---------- Source information ----------

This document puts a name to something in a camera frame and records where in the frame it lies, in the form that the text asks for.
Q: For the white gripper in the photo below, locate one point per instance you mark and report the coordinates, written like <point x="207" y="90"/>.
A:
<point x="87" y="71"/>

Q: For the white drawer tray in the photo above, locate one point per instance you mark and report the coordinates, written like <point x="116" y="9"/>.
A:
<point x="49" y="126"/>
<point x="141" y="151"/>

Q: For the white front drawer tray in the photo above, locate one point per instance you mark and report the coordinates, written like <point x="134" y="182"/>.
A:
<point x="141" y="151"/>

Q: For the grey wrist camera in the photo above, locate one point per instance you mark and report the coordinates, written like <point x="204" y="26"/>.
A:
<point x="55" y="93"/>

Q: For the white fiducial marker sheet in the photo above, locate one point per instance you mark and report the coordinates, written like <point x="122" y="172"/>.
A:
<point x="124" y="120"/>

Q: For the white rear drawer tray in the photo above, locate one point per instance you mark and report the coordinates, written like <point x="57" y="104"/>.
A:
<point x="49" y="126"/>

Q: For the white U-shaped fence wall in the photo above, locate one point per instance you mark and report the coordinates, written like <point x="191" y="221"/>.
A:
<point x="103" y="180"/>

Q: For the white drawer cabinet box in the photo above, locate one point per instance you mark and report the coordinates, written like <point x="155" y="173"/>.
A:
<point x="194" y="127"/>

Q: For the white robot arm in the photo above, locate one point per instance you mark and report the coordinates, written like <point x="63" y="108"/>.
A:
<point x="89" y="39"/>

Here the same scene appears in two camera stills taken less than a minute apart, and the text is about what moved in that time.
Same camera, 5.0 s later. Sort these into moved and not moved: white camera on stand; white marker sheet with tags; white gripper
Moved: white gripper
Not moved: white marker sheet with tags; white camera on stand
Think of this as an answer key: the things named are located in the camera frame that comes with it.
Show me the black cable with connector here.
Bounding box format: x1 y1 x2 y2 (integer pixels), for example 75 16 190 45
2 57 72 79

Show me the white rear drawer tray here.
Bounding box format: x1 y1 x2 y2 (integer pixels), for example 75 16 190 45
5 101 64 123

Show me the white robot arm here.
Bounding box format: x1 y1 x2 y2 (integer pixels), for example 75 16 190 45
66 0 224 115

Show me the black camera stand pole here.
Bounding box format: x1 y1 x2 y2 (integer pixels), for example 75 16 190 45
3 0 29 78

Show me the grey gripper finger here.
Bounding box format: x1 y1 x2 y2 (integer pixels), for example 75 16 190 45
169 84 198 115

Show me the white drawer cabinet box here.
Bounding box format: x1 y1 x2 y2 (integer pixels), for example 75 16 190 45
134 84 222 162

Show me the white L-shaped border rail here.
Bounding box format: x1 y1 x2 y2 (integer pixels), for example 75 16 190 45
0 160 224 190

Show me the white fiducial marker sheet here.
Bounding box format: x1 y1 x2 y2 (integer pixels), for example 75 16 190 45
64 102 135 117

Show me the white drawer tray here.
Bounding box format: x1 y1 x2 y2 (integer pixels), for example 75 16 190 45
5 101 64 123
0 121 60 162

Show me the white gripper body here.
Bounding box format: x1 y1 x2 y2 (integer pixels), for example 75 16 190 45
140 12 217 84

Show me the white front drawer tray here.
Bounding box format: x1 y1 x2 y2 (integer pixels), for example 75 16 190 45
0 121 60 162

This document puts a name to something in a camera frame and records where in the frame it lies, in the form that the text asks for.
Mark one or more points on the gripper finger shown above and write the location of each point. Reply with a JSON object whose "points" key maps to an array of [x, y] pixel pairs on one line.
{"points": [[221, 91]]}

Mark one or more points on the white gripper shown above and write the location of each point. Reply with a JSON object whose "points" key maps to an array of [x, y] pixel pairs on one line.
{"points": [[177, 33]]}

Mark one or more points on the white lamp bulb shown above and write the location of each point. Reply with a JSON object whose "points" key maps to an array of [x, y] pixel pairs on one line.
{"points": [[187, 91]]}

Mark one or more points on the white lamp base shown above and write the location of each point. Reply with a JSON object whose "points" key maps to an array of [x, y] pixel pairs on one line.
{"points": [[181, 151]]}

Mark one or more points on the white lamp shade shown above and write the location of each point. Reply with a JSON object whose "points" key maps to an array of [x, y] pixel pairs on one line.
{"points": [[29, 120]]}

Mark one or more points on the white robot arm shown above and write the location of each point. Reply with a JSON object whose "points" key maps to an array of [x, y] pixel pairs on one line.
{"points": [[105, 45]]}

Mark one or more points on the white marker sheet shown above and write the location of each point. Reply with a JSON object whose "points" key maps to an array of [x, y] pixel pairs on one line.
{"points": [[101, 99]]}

----------

- Activity
In the entries above, find the line with "Q: For the white U-shaped" and the line with "Here the same", then restate word for word both of them and every line between, with nothing more.

- Response area
Q: For the white U-shaped fence wall in the photo above, locate one point per instance you mark and report the coordinates, written like <point x="191" y="221"/>.
A:
<point x="103" y="180"/>

Q: For the white drawer cabinet box in the photo above, locate one point per instance you mark and report the coordinates, written like <point x="155" y="173"/>.
A:
<point x="194" y="127"/>

Q: For the white robot arm in the photo above, locate one point per instance you mark and report the coordinates, written like <point x="63" y="108"/>.
A:
<point x="89" y="39"/>

Here the same scene appears in two camera stills taken less than a minute apart, and the text is about what moved in that time.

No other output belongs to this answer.